Fonte: Alessandro Rialti - Corriere dello Sport
Passerà alla storia del calcio come la rivolta dei ragazzini di Ponte a Elsa. O lo sciopero contro i papà- ultrà. La verità di questa strana storia di Natale la racconta Michele Mango, ds della scuola calcio Ponte a Elsa e, di fatto, il regista di questo formidabile contributo per il fair play. Mango è uno dei fondatori, con Gino Chiavacci, della struttura della quale da poco è diventato presidente Danilo Barnini. La premessa racconta delle furibonde litigate sugli spalti dei genitori che si accendevano come zolfanelli davanti alle esibizioni dei loro baby-campioni. Arrabbiati davvero, contro l’arbitro che, per altro, era di volta in volta uno dei genitori dei ragazzini della stessa scuola calcio. Litigata dopo litigata si è arrivati al giorno della festa prenatalizia. Ecco il racconto di Mango: «Il 12 dicembre ci siamo ritrovati a cena per i consueti auguri. Abbiamo fatto nascere la scuola due anni fa per dare ai ragazzi uno spazio tutto loro. Ma anche per insegnargli il valore della beneficenza. Il 12, dunque, eravamo tutti riuniti e dovevamo destinare la somma che avevamo raccolto, 1.100 euro, alla Fondazione Cuore di bimbo.

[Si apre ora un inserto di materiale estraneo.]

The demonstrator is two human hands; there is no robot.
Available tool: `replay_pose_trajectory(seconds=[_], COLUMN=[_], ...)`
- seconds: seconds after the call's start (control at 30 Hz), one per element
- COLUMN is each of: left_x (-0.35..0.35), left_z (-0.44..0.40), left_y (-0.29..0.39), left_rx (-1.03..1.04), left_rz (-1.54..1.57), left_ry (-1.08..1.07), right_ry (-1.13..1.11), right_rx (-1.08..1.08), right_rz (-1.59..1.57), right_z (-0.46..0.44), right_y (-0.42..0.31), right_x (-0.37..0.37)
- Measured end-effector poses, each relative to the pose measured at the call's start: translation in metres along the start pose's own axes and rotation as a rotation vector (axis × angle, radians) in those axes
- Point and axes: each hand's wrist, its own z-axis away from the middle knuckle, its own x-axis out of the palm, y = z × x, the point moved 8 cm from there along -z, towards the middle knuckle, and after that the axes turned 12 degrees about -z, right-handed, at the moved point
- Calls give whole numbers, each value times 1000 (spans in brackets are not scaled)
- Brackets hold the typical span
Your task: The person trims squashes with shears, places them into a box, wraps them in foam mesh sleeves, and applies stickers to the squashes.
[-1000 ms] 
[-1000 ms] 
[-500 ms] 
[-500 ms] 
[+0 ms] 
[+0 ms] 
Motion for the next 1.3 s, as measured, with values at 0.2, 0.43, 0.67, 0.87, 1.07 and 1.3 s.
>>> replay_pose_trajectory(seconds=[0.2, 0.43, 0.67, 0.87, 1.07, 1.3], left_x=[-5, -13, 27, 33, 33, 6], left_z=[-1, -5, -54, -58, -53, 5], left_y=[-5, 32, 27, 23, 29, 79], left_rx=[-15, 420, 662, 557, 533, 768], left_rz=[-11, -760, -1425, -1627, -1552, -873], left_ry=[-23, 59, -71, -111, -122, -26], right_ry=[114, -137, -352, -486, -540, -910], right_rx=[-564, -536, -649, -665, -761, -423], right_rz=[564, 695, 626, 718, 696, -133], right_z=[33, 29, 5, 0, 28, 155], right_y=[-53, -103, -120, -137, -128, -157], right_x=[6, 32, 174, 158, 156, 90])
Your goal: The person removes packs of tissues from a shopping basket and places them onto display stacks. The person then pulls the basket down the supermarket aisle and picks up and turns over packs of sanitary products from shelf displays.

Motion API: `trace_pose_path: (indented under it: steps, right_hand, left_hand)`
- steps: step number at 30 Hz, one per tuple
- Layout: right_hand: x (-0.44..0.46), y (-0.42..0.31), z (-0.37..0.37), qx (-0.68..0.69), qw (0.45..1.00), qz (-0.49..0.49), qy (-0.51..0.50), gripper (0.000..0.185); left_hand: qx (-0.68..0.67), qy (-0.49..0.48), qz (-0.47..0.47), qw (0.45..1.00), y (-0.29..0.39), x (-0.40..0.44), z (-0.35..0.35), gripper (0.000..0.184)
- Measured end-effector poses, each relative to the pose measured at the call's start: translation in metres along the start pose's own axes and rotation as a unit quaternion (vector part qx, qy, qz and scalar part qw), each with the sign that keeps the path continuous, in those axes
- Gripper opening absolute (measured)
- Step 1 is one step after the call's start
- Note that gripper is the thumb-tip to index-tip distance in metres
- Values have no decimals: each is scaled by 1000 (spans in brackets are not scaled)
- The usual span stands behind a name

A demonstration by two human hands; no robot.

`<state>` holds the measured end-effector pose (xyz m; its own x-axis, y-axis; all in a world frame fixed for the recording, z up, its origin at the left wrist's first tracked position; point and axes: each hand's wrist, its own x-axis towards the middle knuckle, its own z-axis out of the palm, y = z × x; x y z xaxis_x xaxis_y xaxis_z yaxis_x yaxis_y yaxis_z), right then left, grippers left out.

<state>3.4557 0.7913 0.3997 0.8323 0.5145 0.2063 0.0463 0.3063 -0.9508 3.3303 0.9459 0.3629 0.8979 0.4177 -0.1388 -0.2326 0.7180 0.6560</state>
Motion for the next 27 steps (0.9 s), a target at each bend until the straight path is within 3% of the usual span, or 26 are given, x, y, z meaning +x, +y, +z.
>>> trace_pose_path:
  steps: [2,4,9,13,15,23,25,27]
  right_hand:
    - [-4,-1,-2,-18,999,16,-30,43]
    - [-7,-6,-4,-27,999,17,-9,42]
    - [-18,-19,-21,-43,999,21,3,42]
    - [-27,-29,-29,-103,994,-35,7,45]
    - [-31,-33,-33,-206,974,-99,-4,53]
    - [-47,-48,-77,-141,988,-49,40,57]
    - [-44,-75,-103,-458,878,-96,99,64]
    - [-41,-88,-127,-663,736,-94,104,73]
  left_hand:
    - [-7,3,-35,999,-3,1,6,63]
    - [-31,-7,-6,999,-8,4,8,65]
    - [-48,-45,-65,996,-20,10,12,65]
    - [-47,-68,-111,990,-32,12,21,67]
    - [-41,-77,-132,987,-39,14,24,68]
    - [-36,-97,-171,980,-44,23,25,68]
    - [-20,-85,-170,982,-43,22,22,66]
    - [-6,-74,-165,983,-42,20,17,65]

Soldi che sarebbero serviti a un piccolo malato per consentirgli di venire in Italia, un contributo per permettergli di usufruire dei nostri chiururghi e operarsi al cuore. Ma, visto l’accanimento che avevamo verificato (durante le nostre partite) contro gli arbitri, considerato che c’erano stati anche episodi gravi con genitori che erano addirittura venuti alle mani, abbiamo detto basta. E proprio in quella sede abbiamo lanciato l’idea dello sciopero. Sabato 15 e domenica 16 ci fermiamo...». Ma i ragazzi? Cosa ne pensavano? «Loro? Ne abbiamo del 1995 fino al 2002. I più piccini quando gli abbiamo detto che non si giocava hanno gridato: Nooo. Ma poi hanno ascoltato. Una discussione di trenta minuti. E loro attentissimi. Alla fine erano tutti d’accordo». Sì allo sciopero, perché non ne possono più di queste litigate, di questa tensione. Insieme al signor Mango c’è pure suo figlio, Stefano, un ragazzino sveglio con una gran ciuffo: «Urlano sempre, ci costringono a interrompere il gioco. E noi vogliamo giocare». Tutti così, decisissimi ad insegnare il fair play ai genitori. Fino...allo sciopero. E lo faranno, senza una sola esitazione. Intanto, il loro ds-padrefondatore continua a raccontare: «Di questa nostra iniziativa abbiamo informato anche le altre società della zona e non solo. Solo quattro o cinque ci hanno incoraggiato e pensano a fare la stessa cosa». E la Federazione? Se ha discusso e ridiscusso sulla possibilità del terzo tempo cosa dirà per questo sciopero degli under undici? «Ci è parsa un po’ incerta ». Loro, comunque, vanno avanti. Senza una sola incertezza. «Non pensavamo che questa nostra piccola iniziativa potesse avere un risalto così importante. Siamo rimasti assolutamente sorpresi. Ci stanno chiamando da mezzo mondo. Pure da Parigi, volevano mandare una troup, ma non giochiamo e quindi...». Servirà lo sciopero? E cosa ne dicono i diretti interessati? «Il nostro obiettivo - ha continuato il signor Mango - è quello di far aprire gli occhi ai genitori dei nostri ragazzi. Affinché smettano di trasmettere valori negativi per i figli. Il calcio è bello perché è un gioco e questi bambini vogliono solo giocare. Non gli interessano le risse verbali e le polemiche. Sognano il calcio, un pallone, fantasia e serenità». Riuscirà lo sciopero? Non ci sono dubbi, ora tocca a loro, ai papà sedersi in tribuna per applaudire i figli e l’arbitro di turno.